## TASK GOAL
Return, from the data that follows, each line that holds the word "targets".

## MATERIAL SHOWN

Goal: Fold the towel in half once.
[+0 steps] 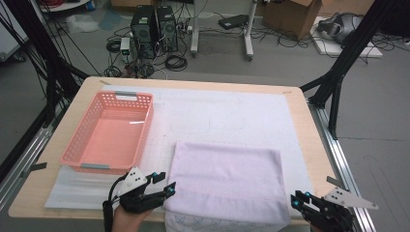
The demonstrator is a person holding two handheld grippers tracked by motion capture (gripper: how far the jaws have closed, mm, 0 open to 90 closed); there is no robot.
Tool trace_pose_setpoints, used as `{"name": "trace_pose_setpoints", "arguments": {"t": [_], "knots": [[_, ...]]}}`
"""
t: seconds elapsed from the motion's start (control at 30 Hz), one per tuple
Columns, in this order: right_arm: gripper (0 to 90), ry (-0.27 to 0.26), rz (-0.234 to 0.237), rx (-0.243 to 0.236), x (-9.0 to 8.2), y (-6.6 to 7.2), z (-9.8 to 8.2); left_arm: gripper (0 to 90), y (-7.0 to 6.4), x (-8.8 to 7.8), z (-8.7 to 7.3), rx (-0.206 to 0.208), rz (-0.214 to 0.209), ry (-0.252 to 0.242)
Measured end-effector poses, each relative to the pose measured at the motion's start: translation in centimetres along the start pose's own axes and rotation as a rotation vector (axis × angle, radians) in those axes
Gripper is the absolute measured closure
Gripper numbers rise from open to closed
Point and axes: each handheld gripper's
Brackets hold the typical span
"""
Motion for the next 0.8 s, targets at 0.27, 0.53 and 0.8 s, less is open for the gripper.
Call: {"name": "trace_pose_setpoints", "arguments": {"t": [0.27,0.53,0.8], "knots": [[80.1,0.045,-0.006,-0.023,5.6,-2.3,1.4,59.5,1.9,3.6,1.8,-0.034,0.021,-0.001],[81.4,0.079,-0.017,-0.029,9.2,-3.3,2.0,67.3,3.3,6.3,2.5,-0.048,0.087,0.061],[83.3,0.101,-0.038,-0.014,10.4,-4.8,2.0,66.6,4.5,8.2,3.2,-0.026,0.121,0.100]]}}
Point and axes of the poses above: each handheld gripper's, and its own axes: x roughly forward along the jaws, z roughly out of its top, y roughly to its left, and after that the axes turned 10 degrees about -x, right-handed
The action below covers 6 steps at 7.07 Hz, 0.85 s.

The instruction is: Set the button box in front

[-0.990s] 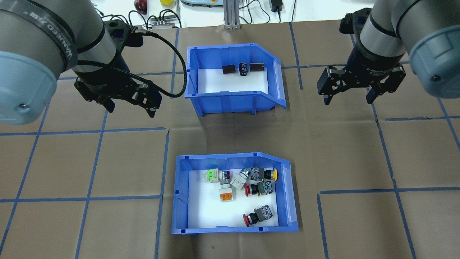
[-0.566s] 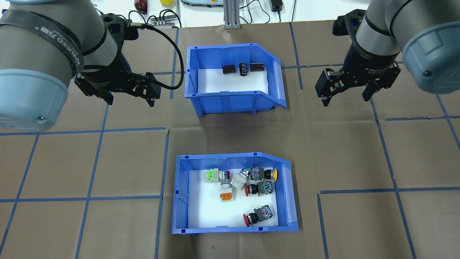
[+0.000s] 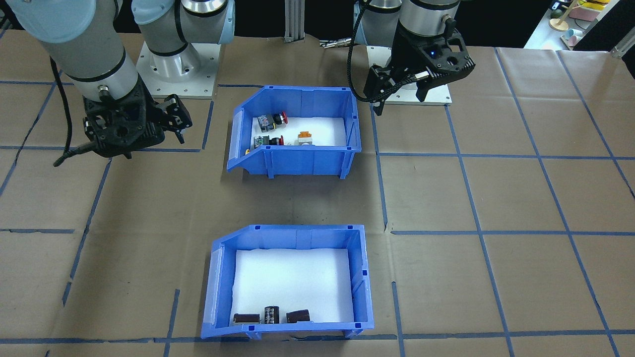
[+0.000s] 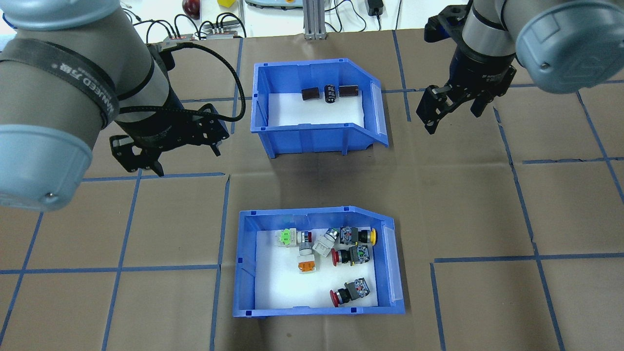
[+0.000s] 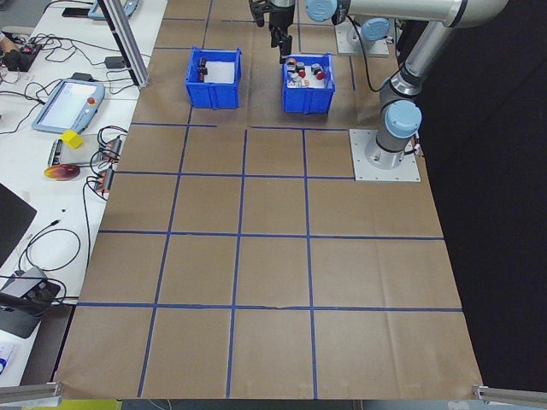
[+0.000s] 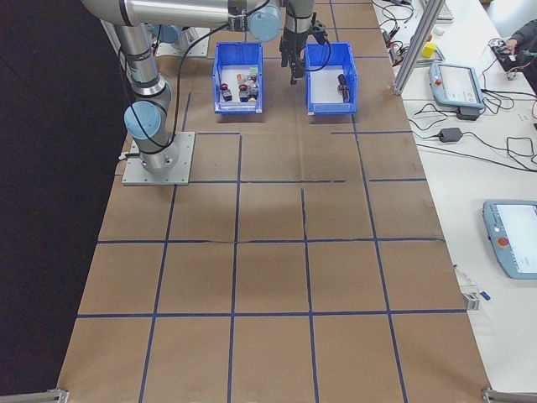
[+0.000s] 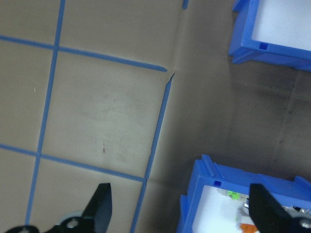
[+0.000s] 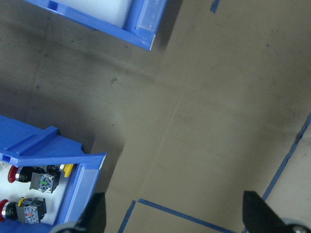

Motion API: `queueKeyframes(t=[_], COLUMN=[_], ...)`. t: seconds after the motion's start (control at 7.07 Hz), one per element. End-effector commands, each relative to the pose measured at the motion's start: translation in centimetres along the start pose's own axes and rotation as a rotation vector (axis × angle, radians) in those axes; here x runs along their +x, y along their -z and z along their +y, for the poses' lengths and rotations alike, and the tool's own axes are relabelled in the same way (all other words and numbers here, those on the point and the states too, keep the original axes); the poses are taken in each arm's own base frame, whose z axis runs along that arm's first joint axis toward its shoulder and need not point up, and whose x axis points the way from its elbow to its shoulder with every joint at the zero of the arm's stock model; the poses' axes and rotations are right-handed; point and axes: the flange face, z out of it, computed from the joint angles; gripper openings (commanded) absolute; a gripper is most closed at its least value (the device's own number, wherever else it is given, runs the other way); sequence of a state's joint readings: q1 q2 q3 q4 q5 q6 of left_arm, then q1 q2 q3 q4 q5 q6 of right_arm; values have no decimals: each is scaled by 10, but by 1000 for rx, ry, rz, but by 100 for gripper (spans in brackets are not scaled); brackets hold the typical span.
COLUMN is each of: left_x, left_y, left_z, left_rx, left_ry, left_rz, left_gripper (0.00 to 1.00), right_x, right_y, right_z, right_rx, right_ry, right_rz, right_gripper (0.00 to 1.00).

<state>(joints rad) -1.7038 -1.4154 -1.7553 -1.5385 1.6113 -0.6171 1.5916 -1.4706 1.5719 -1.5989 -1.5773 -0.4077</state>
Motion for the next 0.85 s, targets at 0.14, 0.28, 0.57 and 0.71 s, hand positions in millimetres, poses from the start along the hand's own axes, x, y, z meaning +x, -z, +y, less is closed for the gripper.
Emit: queueKeyframes(t=[0.14,0.28,0.57,0.71], left_x=[-19,-19,2,3], left_y=[-31,-53,-95,-114], left_z=[93,131,192,215], left_rx=[-165,-173,-138,-134], left_ry=[654,770,946,949], left_rz=[-40,-81,-45,-33], left_gripper=[99,99,99,99], right_x=[-51,-85,-160,-184], right_y=[-24,-36,-57,-66], right_z=[-89,-124,-177,-201], right_rx=[30,32,41,40], right_ry=[437,607,812,865], right_rz=[41,47,65,88], right_gripper=[100,100,100,100])
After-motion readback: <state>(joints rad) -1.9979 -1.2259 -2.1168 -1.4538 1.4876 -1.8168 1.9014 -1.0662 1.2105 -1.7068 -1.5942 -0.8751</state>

## RESULT FOR THIS TASK
Motion for the next 0.8 s, targets at 0.27, 0.53 and 0.8 s, less is open for the gripper.
Motion for the next 0.85 s, targets at 0.14, 0.28, 0.57 and 0.71 s, hand positions in millimetres, poses from the start along the hand's own axes, x, y, z meaning +x, -z, +y, less is closed for the gripper.

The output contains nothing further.